Bad gif when --convert-to html:"HTML (StarWriter)" on Linux

OS: Open SUSE 12.1

LibreOffice Version: 4.0.3.3

I use following command to convert a doc to html:

libreoffice4.0 --headless --convert-to html:“HTML (StarWriter)” maths.doc

In the output, some formulas are displayed as black bar like this:

If I open libreoffice and use “Save as” HTML function, it is displayed normally like this:

The two images I attached above are from the same formula in the doc.

Theoretically, I think, they should call the same conversion function in core. Why could they generate different gif?

I try the command on a Mac, it works well. Both methods can generate normal gif.

In fact, I don’t want to use gif at all. I would like to use --convert-to html to embed all in one html file. However, most of the embedded images are corrupted on both Mac and Linux with default HTML filter. The same situation to the last comment by Luc.Tartier of following question: Export formulas to mathml?

Could someone help? Thanks a lot!

Cameron

(Some more info to help to reproduce the issue)

Here is the original doc (but it includes Chinese): http://www.eguidedog.net/tmp/maths8/maths.doc

Here is the version converted with libreoffice4.0 --headless --convert-to html:"HTML (StarWriter)" maths.doc
http://www.eguidedog.net/tmp/maths8/maths.html

Here is the version converted with “Save as” in GUI menu:
http://www.eguidedog.net/tmp/maths8/maths2.html

Thanks for providing the original file. The objects that are appearing as blacked-out GIFs are graphic objects (not formula objects) in the original DOC. They appear to be vector objects that the filter cannot understand. If I save the DOC in DOCX/ODT format they are included as WMF file. There are known issues with how LO handles vector objects. It is steadily improving although Windows vector formats (WMF/EMF) may never be fully supported, as SVG is the preferred format for such objects.

What I don’t understand is that it can be correctly converted on Mac version or through “Save as” menu. Aren’t they using the same filter to that generates blacked-out GIFs?

I can confirm that under MacOS 10.6.8 LO v4.0.3.3 using File > Save As… > HTML Document (Writer) produces normal (low quality) graphics. I have never been able to get headless mode to work under MacOS so did not test that. I will update my answer.

Thank you for the detail updates although this issue is still mysterious to me. I am wondering whether this may be caused by some font libraries only loaded via GUI. By the way, LO I am using on Open SUSE Linux 12.1 is from LO website. The LO version in Open SUSE 12.1 is 3.4.

Yeah, me too. The fact we are both experiencing the same thing, suggests (to me) that you may want to consider raising a bug for this. Include as much detail as you can and link this thread. It is probably going to take a developer or someone more familiar with the ui/headless differences to explain why this is happening. If you do raise a bug, please report it back here in the form “fdo#123456”. Thanks.
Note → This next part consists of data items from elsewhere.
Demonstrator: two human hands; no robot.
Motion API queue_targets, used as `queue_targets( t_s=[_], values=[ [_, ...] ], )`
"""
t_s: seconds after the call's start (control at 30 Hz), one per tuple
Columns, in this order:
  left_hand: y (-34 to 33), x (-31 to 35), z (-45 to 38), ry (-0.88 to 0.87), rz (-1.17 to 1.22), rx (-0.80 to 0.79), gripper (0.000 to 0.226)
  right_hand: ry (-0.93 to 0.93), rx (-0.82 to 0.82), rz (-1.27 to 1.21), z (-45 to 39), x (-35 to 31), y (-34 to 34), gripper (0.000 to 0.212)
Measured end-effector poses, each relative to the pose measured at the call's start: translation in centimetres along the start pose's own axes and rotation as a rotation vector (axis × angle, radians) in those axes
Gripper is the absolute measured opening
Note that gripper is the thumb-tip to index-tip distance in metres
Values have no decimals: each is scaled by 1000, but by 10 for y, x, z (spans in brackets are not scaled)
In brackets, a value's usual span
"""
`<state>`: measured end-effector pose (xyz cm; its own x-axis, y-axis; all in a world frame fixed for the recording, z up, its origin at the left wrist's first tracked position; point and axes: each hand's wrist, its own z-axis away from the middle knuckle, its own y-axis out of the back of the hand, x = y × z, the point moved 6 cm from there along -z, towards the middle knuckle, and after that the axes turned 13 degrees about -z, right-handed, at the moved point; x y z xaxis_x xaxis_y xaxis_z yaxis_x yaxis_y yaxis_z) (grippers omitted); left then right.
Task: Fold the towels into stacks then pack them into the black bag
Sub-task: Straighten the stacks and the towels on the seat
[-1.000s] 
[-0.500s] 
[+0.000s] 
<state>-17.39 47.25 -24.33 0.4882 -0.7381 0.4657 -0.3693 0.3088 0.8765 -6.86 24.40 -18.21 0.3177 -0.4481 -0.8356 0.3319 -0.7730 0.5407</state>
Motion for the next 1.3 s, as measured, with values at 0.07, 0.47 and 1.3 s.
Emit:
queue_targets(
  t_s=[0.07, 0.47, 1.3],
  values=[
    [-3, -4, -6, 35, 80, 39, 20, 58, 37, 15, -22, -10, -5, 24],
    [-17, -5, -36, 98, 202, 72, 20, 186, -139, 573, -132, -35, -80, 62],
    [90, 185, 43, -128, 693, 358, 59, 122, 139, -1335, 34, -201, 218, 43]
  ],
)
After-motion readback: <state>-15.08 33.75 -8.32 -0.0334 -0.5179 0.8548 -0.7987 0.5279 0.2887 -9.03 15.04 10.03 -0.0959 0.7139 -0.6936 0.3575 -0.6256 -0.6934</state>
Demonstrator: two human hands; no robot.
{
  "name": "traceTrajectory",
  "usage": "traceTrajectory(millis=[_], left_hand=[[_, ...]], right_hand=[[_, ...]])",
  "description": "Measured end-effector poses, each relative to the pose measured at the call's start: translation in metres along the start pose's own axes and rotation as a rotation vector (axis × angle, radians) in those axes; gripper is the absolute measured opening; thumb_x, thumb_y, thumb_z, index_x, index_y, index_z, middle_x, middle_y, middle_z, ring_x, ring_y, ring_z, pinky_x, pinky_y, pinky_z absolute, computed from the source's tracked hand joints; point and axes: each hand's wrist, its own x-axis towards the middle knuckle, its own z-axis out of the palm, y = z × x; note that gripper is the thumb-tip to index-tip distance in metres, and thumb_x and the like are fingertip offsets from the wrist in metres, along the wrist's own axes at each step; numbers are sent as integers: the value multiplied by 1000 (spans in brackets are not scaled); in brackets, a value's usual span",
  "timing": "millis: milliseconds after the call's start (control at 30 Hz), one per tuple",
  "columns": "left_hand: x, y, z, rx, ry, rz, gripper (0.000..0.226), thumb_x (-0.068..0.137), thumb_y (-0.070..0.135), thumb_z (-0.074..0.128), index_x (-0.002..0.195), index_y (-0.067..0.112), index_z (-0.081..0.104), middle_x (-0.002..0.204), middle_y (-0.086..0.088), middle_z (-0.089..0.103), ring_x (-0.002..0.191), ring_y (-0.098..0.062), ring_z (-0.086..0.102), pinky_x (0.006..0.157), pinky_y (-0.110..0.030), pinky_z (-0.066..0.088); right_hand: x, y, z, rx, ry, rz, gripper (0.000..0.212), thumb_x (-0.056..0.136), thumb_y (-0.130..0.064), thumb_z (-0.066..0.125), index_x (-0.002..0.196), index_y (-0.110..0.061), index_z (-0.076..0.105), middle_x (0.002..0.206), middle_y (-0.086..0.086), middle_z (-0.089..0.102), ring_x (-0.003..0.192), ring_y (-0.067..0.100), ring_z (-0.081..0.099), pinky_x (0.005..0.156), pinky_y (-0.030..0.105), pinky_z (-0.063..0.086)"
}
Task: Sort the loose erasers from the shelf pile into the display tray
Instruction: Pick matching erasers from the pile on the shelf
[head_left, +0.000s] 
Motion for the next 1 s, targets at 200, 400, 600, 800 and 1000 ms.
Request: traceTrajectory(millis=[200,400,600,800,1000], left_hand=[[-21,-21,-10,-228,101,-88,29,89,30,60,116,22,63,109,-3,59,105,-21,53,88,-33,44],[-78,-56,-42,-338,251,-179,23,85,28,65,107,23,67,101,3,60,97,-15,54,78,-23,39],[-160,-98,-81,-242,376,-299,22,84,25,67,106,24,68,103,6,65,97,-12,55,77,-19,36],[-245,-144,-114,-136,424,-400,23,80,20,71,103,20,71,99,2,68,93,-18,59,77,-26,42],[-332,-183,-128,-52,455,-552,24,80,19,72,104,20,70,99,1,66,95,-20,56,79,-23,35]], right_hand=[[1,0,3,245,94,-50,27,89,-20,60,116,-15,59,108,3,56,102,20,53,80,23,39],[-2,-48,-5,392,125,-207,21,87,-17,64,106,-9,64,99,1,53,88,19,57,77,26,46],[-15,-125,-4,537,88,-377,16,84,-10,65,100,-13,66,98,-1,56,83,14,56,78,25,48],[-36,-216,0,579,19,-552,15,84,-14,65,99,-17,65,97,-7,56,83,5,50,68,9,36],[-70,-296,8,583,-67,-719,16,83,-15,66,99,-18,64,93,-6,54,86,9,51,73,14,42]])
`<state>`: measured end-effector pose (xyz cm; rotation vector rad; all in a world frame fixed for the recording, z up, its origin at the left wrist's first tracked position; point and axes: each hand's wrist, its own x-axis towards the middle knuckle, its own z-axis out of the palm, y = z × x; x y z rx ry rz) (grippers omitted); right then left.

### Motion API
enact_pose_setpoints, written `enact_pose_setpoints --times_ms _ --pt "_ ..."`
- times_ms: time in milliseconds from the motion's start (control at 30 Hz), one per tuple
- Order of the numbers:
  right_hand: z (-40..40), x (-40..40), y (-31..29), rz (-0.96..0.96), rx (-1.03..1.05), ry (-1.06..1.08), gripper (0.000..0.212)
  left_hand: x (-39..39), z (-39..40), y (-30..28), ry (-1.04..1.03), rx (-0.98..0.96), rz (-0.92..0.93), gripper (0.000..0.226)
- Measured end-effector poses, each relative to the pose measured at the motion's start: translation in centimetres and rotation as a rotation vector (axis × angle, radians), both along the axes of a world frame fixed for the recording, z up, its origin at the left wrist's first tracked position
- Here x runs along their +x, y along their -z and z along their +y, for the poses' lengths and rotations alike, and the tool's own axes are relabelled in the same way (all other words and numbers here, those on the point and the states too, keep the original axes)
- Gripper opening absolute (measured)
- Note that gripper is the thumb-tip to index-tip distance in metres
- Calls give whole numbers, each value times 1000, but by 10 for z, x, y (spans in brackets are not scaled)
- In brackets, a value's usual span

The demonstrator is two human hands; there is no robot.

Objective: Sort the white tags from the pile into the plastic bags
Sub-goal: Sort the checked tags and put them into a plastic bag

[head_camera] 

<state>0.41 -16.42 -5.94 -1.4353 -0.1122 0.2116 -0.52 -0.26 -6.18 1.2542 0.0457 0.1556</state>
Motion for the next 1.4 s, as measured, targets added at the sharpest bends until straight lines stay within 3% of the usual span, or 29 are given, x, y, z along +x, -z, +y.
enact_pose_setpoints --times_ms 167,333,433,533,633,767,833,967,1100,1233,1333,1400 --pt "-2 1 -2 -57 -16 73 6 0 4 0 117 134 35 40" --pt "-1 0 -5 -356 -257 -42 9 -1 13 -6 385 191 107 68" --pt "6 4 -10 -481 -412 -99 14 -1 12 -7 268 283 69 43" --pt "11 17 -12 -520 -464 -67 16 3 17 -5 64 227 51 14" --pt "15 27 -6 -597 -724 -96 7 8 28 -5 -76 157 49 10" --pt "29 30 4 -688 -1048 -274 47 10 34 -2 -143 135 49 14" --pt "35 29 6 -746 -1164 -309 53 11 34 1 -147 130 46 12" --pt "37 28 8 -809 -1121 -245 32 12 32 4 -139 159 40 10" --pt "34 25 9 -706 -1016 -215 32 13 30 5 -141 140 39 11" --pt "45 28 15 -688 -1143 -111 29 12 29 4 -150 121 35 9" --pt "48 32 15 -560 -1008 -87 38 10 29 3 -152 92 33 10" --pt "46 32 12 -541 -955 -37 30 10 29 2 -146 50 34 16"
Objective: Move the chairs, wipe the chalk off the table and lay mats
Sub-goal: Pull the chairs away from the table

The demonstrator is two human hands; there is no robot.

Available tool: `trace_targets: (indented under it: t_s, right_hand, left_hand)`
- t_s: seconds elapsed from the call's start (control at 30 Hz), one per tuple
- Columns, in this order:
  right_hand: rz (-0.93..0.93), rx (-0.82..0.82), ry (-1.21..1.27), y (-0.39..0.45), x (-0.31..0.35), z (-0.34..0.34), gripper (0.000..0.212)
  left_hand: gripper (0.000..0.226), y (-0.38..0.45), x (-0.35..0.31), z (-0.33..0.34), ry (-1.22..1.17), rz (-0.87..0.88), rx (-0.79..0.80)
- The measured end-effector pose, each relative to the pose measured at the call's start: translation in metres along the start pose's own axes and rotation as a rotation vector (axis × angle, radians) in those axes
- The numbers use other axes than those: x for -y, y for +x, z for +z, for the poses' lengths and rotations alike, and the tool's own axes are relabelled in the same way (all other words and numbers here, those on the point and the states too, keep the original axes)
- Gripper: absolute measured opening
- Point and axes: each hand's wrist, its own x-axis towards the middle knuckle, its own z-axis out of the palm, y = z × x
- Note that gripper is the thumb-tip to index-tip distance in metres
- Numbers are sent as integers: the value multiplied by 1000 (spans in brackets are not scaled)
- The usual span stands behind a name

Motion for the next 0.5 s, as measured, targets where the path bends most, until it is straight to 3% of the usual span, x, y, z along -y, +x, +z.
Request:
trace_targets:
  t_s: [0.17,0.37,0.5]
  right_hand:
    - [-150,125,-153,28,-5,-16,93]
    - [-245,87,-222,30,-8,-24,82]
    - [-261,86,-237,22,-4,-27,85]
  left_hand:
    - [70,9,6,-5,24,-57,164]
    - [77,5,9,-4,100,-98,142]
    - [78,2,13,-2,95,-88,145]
I’ve raise a bug for this issue. (fdo #65918). Thanks!

Thanks Cameron. I have confirmed the bug. We shall see what the developers make of it.

Is your version of LO from the OpenSUSE repository or the LO website? I don’t have an answer to why the same filter appears to behave differently via headless mode and the UI. Under Crunchbang 11 running TDF/LO v4.0.3.3 I managed to obtain the blacked-out graphics using your suggested command:

$ soffice --headless --convert-to html:"HTML (StarWriter)" maths.doc

I thought I tried this originally and it worked OK, but I must have gotten confused amongst the various tests I did, because it certain produces the same black-out graphics you are seeing:

Crunchbang 11 formulas, blacked out

Sorry for any confusion. Using the File > Save As… > HTML Document (Writer) menu method the graphics appear OK:

Crunchbang 11 formulas, OK

I don’t know why this is as both methods would appear to be using the “HTML (StarWriter)” filter, presumably HTML__StarWriter_.xcu and HTML__StarWriter__ui.xcu (source). I can’t get LO to run in headless mode under MacOS so could not test this. Under MacOS 10.6.8 running LO v4.0.3.3 using the File > Save As… > HTML Document (Writer) menu method the graphics appear OK (slightly better quality than under GNU/Linux, although still fairly poor):

MacOS formulas, OK

… most of the embedded images are corrupted on both Mac and Linux with default HTML filter.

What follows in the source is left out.